You are viewing a plain text version of this content. The canonical link for it is here.
Posted to dev@flume.apache.org by "Inder SIngh (Commented) (JIRA)" <ji...@apache.org> on 2012/03/22 10:34:22 UTC

[jira] [Commented] (FLUME-1045) Proposal to support disk based spooling

    [ https://issues.apache.org/jira/browse/FLUME-1045?page=com.atlassian.jira.plugin.system.issuetabpanels:comment-tabpanel&focusedCommentId=13235479#comment-13235479 ] 

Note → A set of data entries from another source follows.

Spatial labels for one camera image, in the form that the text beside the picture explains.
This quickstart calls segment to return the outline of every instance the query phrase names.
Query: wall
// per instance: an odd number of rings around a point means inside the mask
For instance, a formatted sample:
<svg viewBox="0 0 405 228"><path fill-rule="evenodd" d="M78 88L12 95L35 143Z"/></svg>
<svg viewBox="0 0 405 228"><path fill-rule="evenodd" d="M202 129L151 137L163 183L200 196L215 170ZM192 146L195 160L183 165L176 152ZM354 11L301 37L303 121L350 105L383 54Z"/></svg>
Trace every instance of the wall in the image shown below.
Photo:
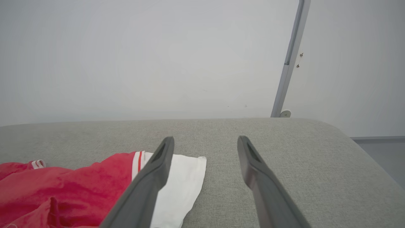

Inder SIngh commented on FLUME-1045:
------------------------------------

Proposed Solution
------------------

Sink triggered spooling
----------------------------
A sink going down/all sinks go down in a failover policy setup triggers spooling of data from the channel to local disk. As and when there is a successful commit from the channel to one of the sinks a de-spool is triggered from local disk to channel.

Proposed Implementation
---------------------------

1. SpooledFailoverSinkProcessor – extending from FailoverSinkProcessor. Capabilities include triggering spool(), despool() when the sink go down and comes up respectively.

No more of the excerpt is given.